Il ne faut pas supprimer les obligations de négocier mais ne pas les lester de trop de détails. La pratique du "name and shame" sera beaucoup plus efficace ! De toutes façons, cela va se développer spontanément avec l'open data ; l'Etat doit faire en sorte qu'il n'y ait pas d'obstacles à son développement.
Vous militez non seulement pour un développement quantitatif de la négociation d'entreprise mais aussi qualitatif, en lui conférant de nouvelles prérogatives
Oui. L'accord d'entreprise doit pouvoir prévoir les cas de recours au CDD, mais aussi prévoir les causes de rupture du CDI. A défaut d'accord d'entreprise ou de branche, elles seraient directement prévues dans le contrat de travail. L'accord ou le contrat de travail devrait être homologué par l'administration sur le modèle de la rupture conventionnelle.
La nouvelle définition du motif économique, dans le cadre du projet de loi El Khomri, ne vous semble donc pas suffisamment sécurisée ?

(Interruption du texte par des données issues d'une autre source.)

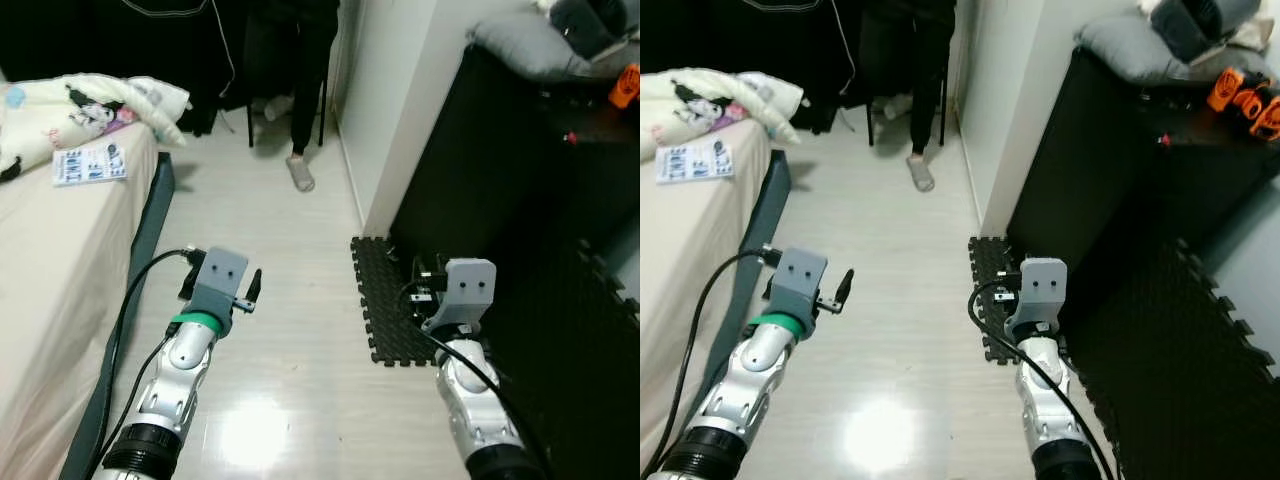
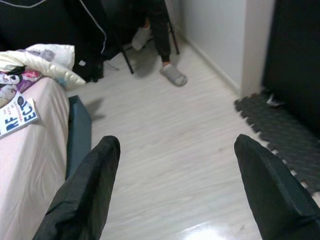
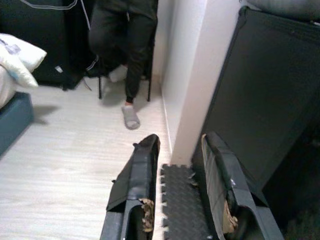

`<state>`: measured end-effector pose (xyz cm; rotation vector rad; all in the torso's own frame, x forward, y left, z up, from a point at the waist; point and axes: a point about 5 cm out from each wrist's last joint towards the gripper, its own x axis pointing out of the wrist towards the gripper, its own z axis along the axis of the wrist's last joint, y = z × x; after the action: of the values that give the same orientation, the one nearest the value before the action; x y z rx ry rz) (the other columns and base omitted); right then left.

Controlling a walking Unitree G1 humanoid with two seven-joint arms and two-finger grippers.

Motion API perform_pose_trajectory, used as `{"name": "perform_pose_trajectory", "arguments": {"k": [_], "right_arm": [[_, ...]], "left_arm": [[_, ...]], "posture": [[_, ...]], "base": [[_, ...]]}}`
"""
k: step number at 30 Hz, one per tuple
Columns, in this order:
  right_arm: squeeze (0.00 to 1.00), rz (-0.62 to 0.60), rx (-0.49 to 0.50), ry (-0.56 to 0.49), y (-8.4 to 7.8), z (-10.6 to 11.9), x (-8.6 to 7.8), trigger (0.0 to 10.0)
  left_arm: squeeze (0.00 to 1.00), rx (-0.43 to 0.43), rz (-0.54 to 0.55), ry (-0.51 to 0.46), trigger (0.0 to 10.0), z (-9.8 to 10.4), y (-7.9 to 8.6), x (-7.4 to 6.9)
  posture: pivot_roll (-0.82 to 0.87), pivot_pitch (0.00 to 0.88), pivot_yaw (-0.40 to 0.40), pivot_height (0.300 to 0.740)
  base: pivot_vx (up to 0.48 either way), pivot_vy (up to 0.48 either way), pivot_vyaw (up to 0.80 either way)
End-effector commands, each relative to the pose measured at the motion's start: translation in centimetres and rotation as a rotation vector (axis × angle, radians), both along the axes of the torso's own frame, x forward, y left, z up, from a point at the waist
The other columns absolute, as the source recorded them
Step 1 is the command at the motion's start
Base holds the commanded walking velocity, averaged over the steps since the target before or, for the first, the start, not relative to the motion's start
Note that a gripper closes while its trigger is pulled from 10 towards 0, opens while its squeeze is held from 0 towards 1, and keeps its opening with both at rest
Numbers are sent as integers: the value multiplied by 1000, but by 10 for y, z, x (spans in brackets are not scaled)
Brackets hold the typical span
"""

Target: Clean up the room

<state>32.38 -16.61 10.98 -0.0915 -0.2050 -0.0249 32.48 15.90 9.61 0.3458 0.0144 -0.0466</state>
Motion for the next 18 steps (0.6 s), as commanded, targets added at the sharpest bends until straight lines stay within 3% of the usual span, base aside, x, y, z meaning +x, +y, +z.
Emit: {"name": "perform_pose_trajectory", "arguments": {"k": [1,5,11,14,18], "right_arm": [[0,-13,-22,15,-7,-1,2,10000],[0,8,-39,13,-4,5,10,10000],[0,69,-14,0,17,12,19,10000],[0,61,-6,-6,17,13,19,10000],[0,28,0,-3,10,8,15,10000]], "left_arm": [[0,6,14,22,10000,-11,-1,-5],[0,4,55,-11,10000,-6,2,-4],[0,5,82,-63,10000,3,5,-3],[0,12,69,-64,10000,2,4,-4],[0,25,40,-51,10000,-4,-1,-5]], "posture": [[58,75,-75,720],[77,79,-94,720],[93,84,-111,720],[81,86,-99,720],[45,81,-70,720]], "base": [[446,0,0],[437,0,0],[398,0,0],[380,0,0],[376,0,578]]}}
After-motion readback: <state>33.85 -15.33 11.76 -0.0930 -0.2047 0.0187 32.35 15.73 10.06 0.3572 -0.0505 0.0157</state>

La loi veut tout faire, tout détailler ! Plutôt qu'un inventaire à la Prévert, comme le prévoit le texte afin d'encadrer la jurisprudence - une bonne intention au départ - il faut plutôt laisser cela aux accords d'entreprise. Cela permettra de limiter les contentieux inutiles. Ils seront réduits, comme en matière de rupture conventionnelle, aux vices du consentement. Il faut éviter que le juge ne construise lui-même des motifs auxquels le législateur n'avait pas pensé et lutter contre la dérive qui fait que le juge fait le droit au lieu de l'interpréter.
Vous souhaitez d'ailleurs que les juges réalisent une étude d'impact lorsque leur décision risque de remettre en cause des dispositions conventionnelles ou procède à un revirement de jurisprudence ?
Il faut que les juges auditionnent les partenaires sociaux de la branche, de l'interprofessionnel, des administrations concernées. L'étude d'impact conduirait à une motivation plus fournie de l'arrêt lorsqu'il y a un revirement jurisprudentiel. Il faudrait aussi limiter la rétroactivité des décisions de justice, qu'elles ne produisent des effets que pour l'avenir, afin de laisser un délai aux branches et aux entreprises pour se réorganiser, comme elles ont du le faire après l'annulation par les juges d'accords de branche sur les forfait-jours.
(*) "Un autre droit du travail est possible. Libérer, organiser, protéger", de Bertrand Martinot et Franck Morel (Editions Fayard), réalisé en partenariat avec l'Institut Montaigne, publié le 11 mai 2016. Bertrand Martinot, ancien délégué général à l'emploi et à la formation professionnelle, a été aussi conseiller social de Nicolas Sarkozy entre 2007 et 2008. Franck Morel était précédemment directeur-adjoint au cabinet de Xavier Bertrand, alors ministre du travail.